Aseptis ethnica (Smith, 1899)
OR : Josephine Co.
Chrome Ridge, 3779 ft
August 25, 2003, L. G. Crabo.
Specimen courtesy of LGCC
Photograph copyright: Merrill A. Peterson
Aseptis ethnica is a broad-winged, medium-sized to large moth (FW length 18–19 mm) that flies in southwestern Oregon during the summer. It has a slightly mottled dark blackish-brown forewing that is broadly triangular and has a slightly scalloped outer margin. It is nearly uniform dull dark gray-brown to blackish brown in the Northwest, slightly lighter in the terminal area. A few lighter brown spots are present along the costa, likely the pale filling of the lines. The course of the postmedial line is marked by small black spots on the veins in some specimens. The subterminal line is tan to brown, powdery, vague, and diffuse, irregular. The fringe is concolorous with small tan or brown spots in the base at the tips of the veins. The orbicular and reniform spots are weakly outlined in gray, although the orbicular spot is black in a few specimens, and are located near to each other. The orbicular spot is round, filled with the ground color. The reniform spot is kidney-shaped, filled with dark gray to black. A gray to black claviform spot is evident in some specimens. The hindwing has slightly concave segment posterior to M1, although less prominent than in many other Aseptis species. It is dark gray-brown with dark veins and terminal line. The hindwing fringe is gray with a tan base. The head and thorax are the same color as the forewing. The male antenna is bead-like.
This species and Aseptis fanatica can be recognized by their broad dull dark black-brown forewings and dark hindwings with a concavity along the outer margin but are difficult to tell from each other. Aseptis ethnica is slightly larger and has a broader wing. It is slightly lighter in color and more powdery, especially on the distal wing where its subterminal line is more diffuse than that of A. fanatica. Females of Aseptis fumosa are dark, but have black outlines of the forewing spots that are more prominent than those of A. ethnica.
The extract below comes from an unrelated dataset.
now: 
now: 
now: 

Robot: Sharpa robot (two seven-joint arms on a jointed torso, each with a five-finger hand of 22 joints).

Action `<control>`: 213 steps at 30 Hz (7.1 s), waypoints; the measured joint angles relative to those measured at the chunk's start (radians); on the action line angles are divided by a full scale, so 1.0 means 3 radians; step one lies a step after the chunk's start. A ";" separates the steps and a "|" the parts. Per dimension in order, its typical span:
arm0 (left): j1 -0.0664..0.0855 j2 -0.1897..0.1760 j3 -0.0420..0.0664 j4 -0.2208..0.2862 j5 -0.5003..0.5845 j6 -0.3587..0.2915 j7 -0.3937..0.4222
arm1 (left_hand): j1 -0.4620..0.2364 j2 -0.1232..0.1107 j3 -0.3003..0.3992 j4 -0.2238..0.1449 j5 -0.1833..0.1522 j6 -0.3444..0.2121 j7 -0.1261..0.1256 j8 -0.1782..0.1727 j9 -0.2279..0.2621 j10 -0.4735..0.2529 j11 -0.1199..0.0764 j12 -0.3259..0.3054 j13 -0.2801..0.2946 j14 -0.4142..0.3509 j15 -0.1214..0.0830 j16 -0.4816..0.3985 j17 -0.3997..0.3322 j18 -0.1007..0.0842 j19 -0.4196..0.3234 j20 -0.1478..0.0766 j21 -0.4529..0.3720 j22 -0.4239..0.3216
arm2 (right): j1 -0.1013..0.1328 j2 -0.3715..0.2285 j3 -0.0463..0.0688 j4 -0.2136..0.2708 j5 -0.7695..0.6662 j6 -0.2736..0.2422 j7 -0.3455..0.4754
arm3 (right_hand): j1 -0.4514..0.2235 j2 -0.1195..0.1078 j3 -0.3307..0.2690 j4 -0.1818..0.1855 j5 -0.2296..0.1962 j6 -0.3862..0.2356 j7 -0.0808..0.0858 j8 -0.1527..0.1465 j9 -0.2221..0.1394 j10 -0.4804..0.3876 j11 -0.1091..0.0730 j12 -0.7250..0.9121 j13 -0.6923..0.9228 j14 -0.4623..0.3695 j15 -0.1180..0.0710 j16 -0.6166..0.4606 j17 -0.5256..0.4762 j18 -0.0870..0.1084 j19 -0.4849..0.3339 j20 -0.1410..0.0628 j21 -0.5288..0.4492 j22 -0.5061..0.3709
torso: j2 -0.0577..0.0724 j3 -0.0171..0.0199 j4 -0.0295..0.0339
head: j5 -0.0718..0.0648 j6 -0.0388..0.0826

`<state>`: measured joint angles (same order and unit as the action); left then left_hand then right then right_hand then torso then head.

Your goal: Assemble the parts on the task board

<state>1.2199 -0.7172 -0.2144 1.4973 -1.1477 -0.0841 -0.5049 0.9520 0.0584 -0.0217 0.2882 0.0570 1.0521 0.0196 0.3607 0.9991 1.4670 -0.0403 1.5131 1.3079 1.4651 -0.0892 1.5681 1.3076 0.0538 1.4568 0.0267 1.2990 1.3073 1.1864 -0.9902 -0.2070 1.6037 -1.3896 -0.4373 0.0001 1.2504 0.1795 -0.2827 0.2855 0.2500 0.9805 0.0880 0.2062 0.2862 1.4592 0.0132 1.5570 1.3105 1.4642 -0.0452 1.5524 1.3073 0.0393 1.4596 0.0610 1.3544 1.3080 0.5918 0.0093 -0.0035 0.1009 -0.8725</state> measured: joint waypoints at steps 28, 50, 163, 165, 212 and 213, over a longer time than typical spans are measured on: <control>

Amphipyra tragopoginis is brown and broad-winged but has a sheen on the wings entirely unlike the matte powdery wings of Aseptis. Its forewing spots are small and black, and the base of its hindwing is much lighter than those of A. ethnica.
Populations of A. ethnica are geographically variable. Specimens from the southern part of its range in California are much lighter than those from the Pacific Northwest, ranging from gray-tan to mottled reddish brown.
The larva is smooth, green with fine blue mottling and a thin white lateral stripe. The prolegs are contrastingly pink. It is illustrated by Miller & Hammond (2003).
This species is found in West Coast dry forests and brushlands with manzanitas. In the Pacific Northwest, it is moderately common on dry rocky ridgetops, in open clear-cuts, in manzanita brushlands, and in oak woodlands.
The range of this species is incompletely known due to confusion with Aseptis fanatica and appears to have a more limited range in our region. It is most common in the Siskiyou Mountains and Cascades of Oregon, reaching the southern Washington Cascades.
This moth is restricted to California outside of the Pacific Northwest, reaching as far south as the border with Mexico.
This species is a foodplant specialist feeding on manzanitas (Arctostaphylos spp.) in the Ericaceae.
The flight period of A. ethnica is summer, usually during July and August. It is nocturnal and comes to lights.